Biochemical engineers work in various industries, including biopharmaceuticals, biotechnology, food and beverage, agriculture, and environmental engineering. They are involved in a wide range of activities, including:

  1. Bioprocess Development:

    • Designing and optimizing bioprocesses for the production of biological products such as therapeutic proteins, vaccines, antibiotics, and enzymes.
    • Developing fermentation, cell culture, and downstream purification processes.
  2. Bioreactor Design:

    • Designing bioreactors and fermentation systems for the cultivation of microorganisms, animal cells, and plant cells.
    • Optimizing bioreactor performance, including temperature, pH, oxygenation, and agitation.
  3. Biocatalysis and Enzyme Technology:

    • Using enzymes and microorganisms as biocatalysts for chemical transformations and synthesis reactions.
    • Developing enzyme immobilization techniques and biocatalytic processes.
  4. Bioseparation and Purification:

    • Developing separation and purification processes for the isolation and purification of biological products.
    • Using techniques such as chromatography, filtration, centrifugation, and membrane separation.
  5. Biomedical Engineering:

    • Applying engineering principles to the design and development of medical devices, diagnostics, and therapeutic treatments.
    • Developing biomaterials, tissue engineering scaffolds, and drug delivery systems.
  6. Environmental Biotechnology:

    • Using biotechnological processes for environmental remediation, waste treatment, and pollution control.
    • Developing bioremediation, biofiltration, and biodegradation technologies.

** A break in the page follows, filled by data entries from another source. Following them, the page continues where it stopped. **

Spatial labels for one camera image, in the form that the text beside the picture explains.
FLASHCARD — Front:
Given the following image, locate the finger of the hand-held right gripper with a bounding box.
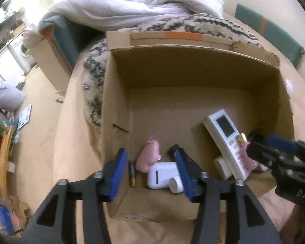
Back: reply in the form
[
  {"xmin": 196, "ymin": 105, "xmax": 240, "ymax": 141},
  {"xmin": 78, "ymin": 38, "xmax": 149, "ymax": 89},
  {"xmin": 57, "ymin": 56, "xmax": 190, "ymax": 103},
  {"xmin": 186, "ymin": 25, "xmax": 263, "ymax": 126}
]
[
  {"xmin": 246, "ymin": 142, "xmax": 303, "ymax": 181},
  {"xmin": 249, "ymin": 132, "xmax": 305, "ymax": 159}
]

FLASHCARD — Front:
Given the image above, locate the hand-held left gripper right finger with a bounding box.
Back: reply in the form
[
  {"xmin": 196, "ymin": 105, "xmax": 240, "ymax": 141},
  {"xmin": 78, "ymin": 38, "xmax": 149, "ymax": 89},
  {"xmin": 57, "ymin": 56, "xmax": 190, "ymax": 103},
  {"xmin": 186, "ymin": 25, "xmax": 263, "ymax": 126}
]
[{"xmin": 174, "ymin": 149, "xmax": 282, "ymax": 244}]

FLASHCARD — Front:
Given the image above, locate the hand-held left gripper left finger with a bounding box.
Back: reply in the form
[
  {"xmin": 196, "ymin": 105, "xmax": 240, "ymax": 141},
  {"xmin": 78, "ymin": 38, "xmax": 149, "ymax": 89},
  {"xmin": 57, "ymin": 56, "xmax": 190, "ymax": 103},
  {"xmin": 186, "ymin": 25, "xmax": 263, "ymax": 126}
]
[{"xmin": 22, "ymin": 148, "xmax": 128, "ymax": 244}]

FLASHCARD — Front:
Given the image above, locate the white pill bottle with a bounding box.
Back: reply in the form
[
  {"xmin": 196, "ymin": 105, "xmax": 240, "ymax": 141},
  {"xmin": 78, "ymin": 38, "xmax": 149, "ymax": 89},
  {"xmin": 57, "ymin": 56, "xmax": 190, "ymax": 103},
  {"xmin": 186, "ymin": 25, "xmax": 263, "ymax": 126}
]
[{"xmin": 169, "ymin": 176, "xmax": 186, "ymax": 194}]

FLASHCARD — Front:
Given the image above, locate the black and gold battery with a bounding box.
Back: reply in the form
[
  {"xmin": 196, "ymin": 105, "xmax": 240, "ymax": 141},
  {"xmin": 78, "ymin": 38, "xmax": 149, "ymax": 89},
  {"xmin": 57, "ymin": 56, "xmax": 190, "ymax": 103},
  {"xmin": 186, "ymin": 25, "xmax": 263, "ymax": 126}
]
[{"xmin": 128, "ymin": 160, "xmax": 138, "ymax": 187}]

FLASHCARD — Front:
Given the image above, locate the pink perfume bottle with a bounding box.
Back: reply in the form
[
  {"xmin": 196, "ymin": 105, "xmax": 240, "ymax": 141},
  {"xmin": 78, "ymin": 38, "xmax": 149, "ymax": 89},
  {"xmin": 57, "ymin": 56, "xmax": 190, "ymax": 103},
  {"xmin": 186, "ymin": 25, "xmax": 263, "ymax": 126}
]
[{"xmin": 237, "ymin": 133, "xmax": 261, "ymax": 171}]

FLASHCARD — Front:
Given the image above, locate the white earbuds case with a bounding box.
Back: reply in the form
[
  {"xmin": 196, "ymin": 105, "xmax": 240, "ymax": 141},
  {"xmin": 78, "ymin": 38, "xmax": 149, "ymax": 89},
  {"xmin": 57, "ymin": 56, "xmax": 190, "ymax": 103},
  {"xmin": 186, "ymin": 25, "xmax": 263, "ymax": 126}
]
[{"xmin": 147, "ymin": 161, "xmax": 180, "ymax": 189}]

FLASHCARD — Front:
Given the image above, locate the black rectangular device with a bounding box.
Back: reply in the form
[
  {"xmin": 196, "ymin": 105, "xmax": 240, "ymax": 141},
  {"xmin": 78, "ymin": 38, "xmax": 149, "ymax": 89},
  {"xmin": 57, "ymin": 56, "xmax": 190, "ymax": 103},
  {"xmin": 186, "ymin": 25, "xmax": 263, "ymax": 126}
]
[{"xmin": 168, "ymin": 144, "xmax": 185, "ymax": 158}]

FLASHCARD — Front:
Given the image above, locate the pink toy keychain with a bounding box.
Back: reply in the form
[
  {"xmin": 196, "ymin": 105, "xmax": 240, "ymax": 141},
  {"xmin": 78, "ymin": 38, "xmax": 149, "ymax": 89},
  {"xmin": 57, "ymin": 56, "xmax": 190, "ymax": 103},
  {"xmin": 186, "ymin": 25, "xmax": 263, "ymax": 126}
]
[{"xmin": 137, "ymin": 136, "xmax": 161, "ymax": 172}]

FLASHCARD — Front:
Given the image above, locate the small white box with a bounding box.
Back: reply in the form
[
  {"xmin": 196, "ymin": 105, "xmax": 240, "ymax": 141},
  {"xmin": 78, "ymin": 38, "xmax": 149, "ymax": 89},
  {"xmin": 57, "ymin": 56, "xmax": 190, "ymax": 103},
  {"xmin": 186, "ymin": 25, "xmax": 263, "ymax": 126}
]
[{"xmin": 213, "ymin": 156, "xmax": 235, "ymax": 180}]

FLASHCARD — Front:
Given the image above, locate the white remote control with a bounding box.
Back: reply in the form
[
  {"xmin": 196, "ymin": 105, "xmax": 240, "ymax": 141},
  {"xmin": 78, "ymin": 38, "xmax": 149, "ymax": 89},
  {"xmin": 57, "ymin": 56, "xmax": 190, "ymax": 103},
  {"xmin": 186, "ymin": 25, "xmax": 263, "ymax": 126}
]
[{"xmin": 203, "ymin": 110, "xmax": 252, "ymax": 180}]

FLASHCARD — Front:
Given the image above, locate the brown cardboard box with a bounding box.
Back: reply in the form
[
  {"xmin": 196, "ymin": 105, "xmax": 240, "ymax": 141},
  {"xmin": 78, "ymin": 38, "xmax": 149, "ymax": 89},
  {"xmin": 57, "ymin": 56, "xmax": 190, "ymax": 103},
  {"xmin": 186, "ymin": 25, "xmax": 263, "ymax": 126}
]
[{"xmin": 100, "ymin": 30, "xmax": 295, "ymax": 223}]

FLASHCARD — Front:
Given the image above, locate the person's right forearm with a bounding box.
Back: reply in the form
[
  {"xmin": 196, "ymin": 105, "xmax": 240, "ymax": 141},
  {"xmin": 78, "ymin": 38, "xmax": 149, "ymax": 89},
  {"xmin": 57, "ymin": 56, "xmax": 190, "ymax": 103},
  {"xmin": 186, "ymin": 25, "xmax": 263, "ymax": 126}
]
[{"xmin": 280, "ymin": 203, "xmax": 305, "ymax": 244}]

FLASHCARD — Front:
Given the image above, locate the black and cream patterned blanket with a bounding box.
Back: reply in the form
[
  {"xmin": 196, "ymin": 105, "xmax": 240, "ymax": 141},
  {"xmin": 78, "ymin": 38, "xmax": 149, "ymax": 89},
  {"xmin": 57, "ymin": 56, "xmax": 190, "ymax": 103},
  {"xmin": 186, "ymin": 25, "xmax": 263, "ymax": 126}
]
[{"xmin": 83, "ymin": 14, "xmax": 266, "ymax": 131}]

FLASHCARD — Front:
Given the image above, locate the tan crumpled paper bag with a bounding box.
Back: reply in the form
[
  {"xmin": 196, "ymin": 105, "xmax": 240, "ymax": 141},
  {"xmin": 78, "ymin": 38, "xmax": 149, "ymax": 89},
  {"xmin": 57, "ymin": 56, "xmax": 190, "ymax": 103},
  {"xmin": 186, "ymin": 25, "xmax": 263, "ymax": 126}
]
[{"xmin": 10, "ymin": 196, "xmax": 32, "ymax": 224}]

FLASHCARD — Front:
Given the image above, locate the white bathroom scale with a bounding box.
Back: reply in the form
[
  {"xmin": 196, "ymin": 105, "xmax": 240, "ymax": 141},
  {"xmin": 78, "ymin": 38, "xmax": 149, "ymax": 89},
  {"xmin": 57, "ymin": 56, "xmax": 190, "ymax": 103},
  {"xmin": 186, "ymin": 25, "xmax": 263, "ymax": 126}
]
[{"xmin": 17, "ymin": 103, "xmax": 32, "ymax": 131}]

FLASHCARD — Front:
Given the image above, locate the teal cushion orange stripe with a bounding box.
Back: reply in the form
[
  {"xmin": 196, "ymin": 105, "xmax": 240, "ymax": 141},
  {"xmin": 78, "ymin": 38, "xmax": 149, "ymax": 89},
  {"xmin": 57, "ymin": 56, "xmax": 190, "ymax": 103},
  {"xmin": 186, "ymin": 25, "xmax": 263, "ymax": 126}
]
[
  {"xmin": 39, "ymin": 15, "xmax": 83, "ymax": 74},
  {"xmin": 235, "ymin": 4, "xmax": 305, "ymax": 69}
]

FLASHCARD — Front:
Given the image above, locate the blue box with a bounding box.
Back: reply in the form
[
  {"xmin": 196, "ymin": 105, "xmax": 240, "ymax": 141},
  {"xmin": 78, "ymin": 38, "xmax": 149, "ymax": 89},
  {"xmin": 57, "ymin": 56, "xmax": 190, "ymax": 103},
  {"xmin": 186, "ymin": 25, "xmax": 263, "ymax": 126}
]
[{"xmin": 0, "ymin": 205, "xmax": 14, "ymax": 234}]

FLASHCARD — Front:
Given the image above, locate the tan bed base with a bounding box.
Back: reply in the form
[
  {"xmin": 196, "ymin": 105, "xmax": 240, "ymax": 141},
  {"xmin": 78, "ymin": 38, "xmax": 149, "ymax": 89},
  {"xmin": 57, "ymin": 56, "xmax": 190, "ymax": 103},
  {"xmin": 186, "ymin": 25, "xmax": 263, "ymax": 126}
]
[{"xmin": 32, "ymin": 37, "xmax": 74, "ymax": 94}]

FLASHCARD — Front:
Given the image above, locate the white plastic bag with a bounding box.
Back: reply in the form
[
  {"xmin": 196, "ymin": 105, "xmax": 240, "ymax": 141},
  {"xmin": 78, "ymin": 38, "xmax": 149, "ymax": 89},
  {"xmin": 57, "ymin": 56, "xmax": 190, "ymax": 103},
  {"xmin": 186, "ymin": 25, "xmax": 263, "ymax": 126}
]
[{"xmin": 0, "ymin": 80, "xmax": 27, "ymax": 112}]

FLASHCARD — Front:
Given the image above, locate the white washing machine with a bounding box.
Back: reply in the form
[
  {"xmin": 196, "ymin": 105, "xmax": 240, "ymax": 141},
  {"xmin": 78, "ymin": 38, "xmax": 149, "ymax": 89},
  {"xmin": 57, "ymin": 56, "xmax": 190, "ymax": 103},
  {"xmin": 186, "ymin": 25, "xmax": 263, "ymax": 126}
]
[{"xmin": 8, "ymin": 33, "xmax": 32, "ymax": 69}]

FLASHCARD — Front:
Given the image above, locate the white duvet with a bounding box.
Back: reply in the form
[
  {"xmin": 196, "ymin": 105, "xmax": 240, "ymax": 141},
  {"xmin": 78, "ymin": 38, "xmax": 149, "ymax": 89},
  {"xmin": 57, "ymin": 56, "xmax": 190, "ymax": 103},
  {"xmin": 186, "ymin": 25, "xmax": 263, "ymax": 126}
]
[{"xmin": 24, "ymin": 0, "xmax": 224, "ymax": 37}]

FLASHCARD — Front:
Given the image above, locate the wooden curved chair frame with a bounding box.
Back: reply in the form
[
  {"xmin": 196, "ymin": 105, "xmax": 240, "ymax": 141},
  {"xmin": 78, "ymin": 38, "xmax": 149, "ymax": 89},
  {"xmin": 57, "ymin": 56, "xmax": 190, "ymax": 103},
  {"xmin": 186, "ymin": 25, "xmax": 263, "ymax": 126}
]
[{"xmin": 0, "ymin": 121, "xmax": 17, "ymax": 196}]

Following are the Key Events of emerging this field

Several key events have shaped the research and development of biochemical engineering over the years. Here are some significant milestones:

  1. Discovery of Penicillin (1928):

    • Alexander Fleming's discovery of penicillin marked the beginning of the antibiotic era and revolutionized the treatment of bacterial infections.
    • The mass production of penicillin during World War II demonstrated the potential of fermentation technology for the production of pharmaceuticals.
  2. Development of Recombinant DNA Technology (1970s):

    • The discovery of recombinant DNA technology, also known as genetic engineering, allowed scientists to manipulate and engineer DNA sequences.
    • This breakthrough led to the development of biopharmaceuticals such as insulin, growth hormones, and monoclonal antibodies.
  3. Commercialization of Biotechnology (1980s):

    • The commercialization of biotechnology in the 1980s led to the establishment of the biotechnology industry and the rapid growth of biopharmaceuticals.
    • Advances in bioprocess engineering and bioreactor technology enabled the large-scale production of biopharmaceuticals.
  4. Human Genome Project (1990-2003):

    • The completion of the Human Genome Project provided a comprehensive map of the human genome and accelerated research in genomics and proteomics.
    • This led to the discovery of new drug targets and the development of personalized medicine and gene therapies.
  5. Emergence of Synthetic Biology (2000s):

    • The emergence of synthetic biology as a field allowed scientists to design and engineer biological systems for specific applications.
    • Synthetic biology has led to the development of new bioproducts, biofuels, and biomaterials with applications in healthcare, agriculture, and industry.
  6. Advances in CRISPR-Cas9 Technology (2010s):

    • The development of CRISPR-Cas9 gene editing technology revolutionized the field of molecular biology and genetic engineering.
    • CRISPR-Cas9 has enabled precise and efficient genome editing and has opened up new possibilities for gene therapy and genetic engineering.

These key events have driven research and innovation in biochemical engineering and have contributed to advancements in biotechnology, biopharmaceuticals, and bio-based industries. They have also led to the development of new bioproducts, pharmaceuticals, and biochemicals with applications in healthcare, agriculture, and environmental sustainability.